Problem description: When a line below contains the string "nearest", show that line.
· · · · · · ·
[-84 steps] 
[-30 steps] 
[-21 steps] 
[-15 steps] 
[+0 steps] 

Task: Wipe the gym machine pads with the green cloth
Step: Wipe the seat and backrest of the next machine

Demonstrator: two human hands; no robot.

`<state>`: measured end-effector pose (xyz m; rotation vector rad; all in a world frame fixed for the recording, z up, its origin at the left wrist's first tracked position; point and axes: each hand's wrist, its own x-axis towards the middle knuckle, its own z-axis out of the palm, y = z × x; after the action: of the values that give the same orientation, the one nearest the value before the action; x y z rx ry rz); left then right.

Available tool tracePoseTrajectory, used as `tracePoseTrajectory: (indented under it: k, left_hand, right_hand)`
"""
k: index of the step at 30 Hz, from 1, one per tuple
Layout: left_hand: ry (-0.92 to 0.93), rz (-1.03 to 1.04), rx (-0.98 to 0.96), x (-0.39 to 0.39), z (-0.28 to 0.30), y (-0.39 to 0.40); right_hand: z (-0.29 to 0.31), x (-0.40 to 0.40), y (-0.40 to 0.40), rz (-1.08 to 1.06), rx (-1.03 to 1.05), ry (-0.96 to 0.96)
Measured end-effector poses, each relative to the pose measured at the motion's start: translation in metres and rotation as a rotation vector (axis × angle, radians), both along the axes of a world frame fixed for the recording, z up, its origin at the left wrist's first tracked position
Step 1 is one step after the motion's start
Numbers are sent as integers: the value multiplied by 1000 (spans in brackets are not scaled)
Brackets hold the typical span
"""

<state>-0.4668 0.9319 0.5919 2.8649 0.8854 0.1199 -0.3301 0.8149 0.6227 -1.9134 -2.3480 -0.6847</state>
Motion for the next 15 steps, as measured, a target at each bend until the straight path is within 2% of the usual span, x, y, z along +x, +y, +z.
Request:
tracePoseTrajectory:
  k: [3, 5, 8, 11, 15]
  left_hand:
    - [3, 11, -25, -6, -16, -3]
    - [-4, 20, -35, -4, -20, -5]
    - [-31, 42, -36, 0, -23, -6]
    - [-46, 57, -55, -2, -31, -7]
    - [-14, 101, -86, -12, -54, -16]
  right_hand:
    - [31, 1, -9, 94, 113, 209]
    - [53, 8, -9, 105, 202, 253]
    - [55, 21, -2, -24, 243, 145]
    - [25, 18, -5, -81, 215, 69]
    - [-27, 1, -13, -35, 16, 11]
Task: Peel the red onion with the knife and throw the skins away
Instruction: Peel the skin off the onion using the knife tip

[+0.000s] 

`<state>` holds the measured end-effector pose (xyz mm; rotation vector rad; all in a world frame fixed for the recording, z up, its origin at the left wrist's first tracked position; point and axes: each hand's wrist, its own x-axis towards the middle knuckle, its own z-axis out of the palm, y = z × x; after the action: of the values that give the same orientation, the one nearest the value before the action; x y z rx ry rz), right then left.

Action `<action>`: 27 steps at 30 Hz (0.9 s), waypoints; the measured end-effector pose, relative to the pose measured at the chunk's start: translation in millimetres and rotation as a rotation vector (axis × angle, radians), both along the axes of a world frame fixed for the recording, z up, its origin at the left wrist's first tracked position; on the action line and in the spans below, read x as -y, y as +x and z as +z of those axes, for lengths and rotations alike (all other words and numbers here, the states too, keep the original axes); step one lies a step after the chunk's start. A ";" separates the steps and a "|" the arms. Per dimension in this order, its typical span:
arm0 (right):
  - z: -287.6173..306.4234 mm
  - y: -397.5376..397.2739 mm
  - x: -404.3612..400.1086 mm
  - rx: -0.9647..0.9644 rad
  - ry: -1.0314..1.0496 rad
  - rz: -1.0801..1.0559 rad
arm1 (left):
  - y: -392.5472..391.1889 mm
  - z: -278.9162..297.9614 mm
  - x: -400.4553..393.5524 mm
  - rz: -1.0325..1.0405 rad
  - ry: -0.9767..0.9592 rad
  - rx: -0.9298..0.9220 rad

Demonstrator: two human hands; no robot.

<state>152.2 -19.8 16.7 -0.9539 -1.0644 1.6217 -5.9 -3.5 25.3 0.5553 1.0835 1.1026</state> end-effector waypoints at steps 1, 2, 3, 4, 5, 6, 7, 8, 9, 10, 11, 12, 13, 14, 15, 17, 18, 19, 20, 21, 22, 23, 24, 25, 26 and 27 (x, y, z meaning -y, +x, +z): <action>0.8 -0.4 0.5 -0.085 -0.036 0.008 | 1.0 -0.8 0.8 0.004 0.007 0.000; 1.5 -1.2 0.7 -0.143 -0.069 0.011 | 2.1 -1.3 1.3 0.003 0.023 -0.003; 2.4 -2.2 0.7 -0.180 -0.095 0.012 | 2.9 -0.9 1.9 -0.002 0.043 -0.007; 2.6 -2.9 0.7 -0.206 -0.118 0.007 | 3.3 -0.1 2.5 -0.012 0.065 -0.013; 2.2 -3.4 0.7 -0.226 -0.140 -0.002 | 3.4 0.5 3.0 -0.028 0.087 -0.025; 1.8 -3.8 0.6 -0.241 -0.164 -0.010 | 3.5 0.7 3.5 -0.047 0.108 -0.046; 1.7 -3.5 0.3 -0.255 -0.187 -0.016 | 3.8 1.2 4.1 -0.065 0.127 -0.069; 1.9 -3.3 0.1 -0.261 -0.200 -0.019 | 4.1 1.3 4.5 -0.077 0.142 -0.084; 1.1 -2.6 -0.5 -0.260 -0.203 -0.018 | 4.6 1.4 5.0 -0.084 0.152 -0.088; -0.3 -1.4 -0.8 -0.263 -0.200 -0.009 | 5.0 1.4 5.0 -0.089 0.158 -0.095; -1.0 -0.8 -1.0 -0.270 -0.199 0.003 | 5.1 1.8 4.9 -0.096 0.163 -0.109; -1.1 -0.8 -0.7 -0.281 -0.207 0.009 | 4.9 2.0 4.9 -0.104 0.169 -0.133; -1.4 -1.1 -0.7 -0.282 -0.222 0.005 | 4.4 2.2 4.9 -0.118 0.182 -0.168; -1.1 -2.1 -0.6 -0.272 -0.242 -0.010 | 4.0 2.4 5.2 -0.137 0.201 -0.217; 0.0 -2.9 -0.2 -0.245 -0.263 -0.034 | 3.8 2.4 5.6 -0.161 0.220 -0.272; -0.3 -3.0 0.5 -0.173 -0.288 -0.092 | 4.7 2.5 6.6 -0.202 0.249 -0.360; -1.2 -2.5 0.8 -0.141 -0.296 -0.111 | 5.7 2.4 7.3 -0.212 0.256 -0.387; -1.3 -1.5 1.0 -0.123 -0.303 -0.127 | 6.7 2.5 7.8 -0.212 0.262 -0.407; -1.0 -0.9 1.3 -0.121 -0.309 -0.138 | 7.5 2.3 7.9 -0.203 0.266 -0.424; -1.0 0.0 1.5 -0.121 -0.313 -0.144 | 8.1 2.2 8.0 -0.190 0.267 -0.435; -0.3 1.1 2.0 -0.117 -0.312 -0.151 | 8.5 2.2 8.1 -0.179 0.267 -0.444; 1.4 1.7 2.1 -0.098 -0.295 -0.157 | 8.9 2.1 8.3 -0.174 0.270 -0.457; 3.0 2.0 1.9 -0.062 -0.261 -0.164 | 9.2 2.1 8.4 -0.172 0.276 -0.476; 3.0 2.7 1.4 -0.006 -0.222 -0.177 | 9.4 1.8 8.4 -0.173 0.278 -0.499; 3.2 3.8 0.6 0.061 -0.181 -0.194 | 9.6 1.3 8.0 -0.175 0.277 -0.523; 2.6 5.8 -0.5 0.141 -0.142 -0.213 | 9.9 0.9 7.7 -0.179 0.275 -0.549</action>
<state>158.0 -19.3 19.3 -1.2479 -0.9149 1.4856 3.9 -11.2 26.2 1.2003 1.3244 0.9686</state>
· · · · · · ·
Response area:
`<state>`: measured end-effector pose (xyz m; rotation vector rad; all in a world frame fixed for the recording, z up, its origin at the left wrist's first tracked position; point and axes: each hand's wrist, its own x-axis towards the middle knuckle, its own z-axis out of the palm, y = z × x; after the action: of the values that give the same orientation, the one nearest the value before the action; x y z rx ry rz); left then right.
`<state>` holds the measured end-effector pose (xyz mm; rotation vector rad; all in a world frame fixed for the recording, z up, its origin at the left wrist's first tracked position; point and axes: each hand's wrist, its own x-axis towards the middle knuckle, its own z-axis out of the palm, y = z × x; after the action: of the values that give the same orientation, the one nearest the value before the action; x y z rx ry rz), right then left.

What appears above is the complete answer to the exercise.